Single by Route 94 featuring Jess Glynne

from the album I Cry When I Laugh (Deluxe edition)
- Released: 28 February 2014
- Recorded: 2013
- Genre: Deep house, Eurodance
- Length: 4:22
- Label: Rinse; 4th & B'way;
- Songwriters: Jess Glynne; Rowan Jones;
- Producer: Rowan Jones

Route 94 singles chronology
| "Freak" (2013) | "My Love" (2014) | "Forget the Girl" (2019) |

Jess Glynne singles chronology
| "Rather Be" (2014) | "My Love" (2014) | "Right Here" (2014) |

Music video
- "My Love" on YouTube

= My Love (Route 94 song) =

"My Love" is the first single by British DJ and record producer Route 94, featuring vocals by British singer Jess Glynne. It was released in the United Kingdom on 27 January 2014, through Rinse Recordings. The song topped the UK Singles Chart, peaked at number 12 on the Irish Singles Chart and also charted in Belgium. The song was written by Glynne and Route 94, and produced by Route 94.

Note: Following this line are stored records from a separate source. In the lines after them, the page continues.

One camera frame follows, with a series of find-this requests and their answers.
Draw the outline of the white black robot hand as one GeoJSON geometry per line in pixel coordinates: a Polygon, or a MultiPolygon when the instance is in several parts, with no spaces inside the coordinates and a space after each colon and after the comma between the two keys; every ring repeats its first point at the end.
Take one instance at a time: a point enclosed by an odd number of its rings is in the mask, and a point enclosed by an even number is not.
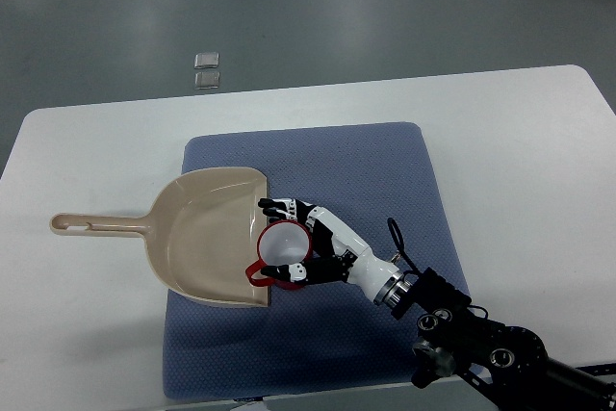
{"type": "Polygon", "coordinates": [[[303,226],[317,254],[288,265],[267,265],[261,274],[299,286],[346,282],[358,286],[376,305],[395,308],[410,288],[395,264],[377,258],[372,248],[328,209],[294,198],[262,198],[258,207],[272,224],[291,221],[303,226]]]}

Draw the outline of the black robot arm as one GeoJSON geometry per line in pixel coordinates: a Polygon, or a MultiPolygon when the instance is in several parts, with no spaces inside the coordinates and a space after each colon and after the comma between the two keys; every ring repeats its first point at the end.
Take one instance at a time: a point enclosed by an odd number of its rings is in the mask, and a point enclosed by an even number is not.
{"type": "Polygon", "coordinates": [[[435,270],[411,265],[383,298],[399,320],[413,306],[413,351],[419,366],[411,382],[425,388],[456,375],[500,410],[612,410],[615,386],[549,357],[532,331],[490,319],[435,270]]]}

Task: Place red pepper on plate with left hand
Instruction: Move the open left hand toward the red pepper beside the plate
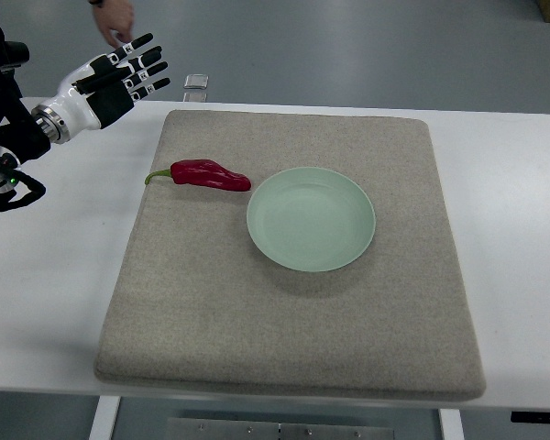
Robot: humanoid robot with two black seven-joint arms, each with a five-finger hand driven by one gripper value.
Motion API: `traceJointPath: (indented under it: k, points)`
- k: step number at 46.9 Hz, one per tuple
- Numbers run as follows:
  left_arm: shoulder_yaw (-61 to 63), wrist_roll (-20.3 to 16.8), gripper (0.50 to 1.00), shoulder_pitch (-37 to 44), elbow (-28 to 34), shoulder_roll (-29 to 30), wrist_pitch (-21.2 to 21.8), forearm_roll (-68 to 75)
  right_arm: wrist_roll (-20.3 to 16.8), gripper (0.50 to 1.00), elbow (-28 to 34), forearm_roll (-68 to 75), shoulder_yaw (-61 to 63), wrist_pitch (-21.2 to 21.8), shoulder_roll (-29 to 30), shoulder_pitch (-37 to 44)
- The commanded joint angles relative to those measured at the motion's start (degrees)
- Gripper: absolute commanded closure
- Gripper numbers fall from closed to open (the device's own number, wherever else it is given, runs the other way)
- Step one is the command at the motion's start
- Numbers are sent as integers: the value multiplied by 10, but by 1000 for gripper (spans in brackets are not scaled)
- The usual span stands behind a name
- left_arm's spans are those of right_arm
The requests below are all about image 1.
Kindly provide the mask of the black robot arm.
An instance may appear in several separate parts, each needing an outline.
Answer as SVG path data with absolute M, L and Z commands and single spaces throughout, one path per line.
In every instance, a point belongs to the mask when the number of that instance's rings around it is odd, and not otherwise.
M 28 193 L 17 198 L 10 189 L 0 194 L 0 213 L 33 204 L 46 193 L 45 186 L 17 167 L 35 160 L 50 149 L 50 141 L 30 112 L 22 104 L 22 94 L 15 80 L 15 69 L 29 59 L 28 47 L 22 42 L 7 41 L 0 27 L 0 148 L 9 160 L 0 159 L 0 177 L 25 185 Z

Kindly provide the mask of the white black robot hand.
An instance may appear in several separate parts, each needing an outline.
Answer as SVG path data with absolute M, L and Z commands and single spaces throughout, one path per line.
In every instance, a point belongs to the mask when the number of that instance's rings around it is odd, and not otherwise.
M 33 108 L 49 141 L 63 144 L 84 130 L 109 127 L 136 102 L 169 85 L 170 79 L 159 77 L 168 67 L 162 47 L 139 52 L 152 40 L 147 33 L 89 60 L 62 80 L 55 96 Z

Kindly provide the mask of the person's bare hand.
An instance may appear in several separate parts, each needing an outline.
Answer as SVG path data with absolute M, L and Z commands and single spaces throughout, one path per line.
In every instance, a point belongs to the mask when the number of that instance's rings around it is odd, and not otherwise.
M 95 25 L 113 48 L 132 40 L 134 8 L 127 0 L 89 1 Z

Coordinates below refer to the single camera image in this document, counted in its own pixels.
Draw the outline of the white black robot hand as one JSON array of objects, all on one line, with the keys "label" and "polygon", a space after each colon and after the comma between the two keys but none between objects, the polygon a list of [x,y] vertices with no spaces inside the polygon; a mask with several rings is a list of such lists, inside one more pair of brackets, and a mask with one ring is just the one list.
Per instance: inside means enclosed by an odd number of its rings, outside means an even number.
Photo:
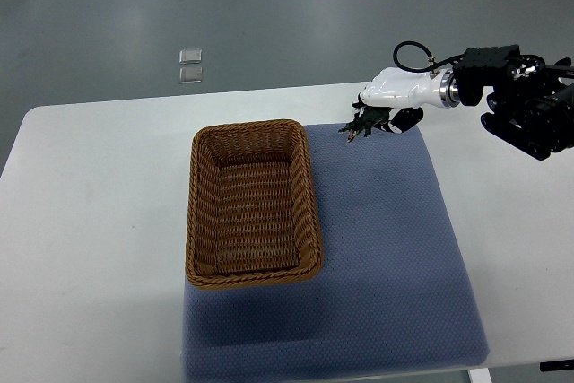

Glynne's previous single, "Rather Be" with Clean Bandit, topped the UK chart the previous month. The song and an acoustic version appear on the deluxe edition of her album I Cry When I Laugh. The Route 94 version has since become a 3× Platinum record in the UK and the acoustic version has separately received a silver certification.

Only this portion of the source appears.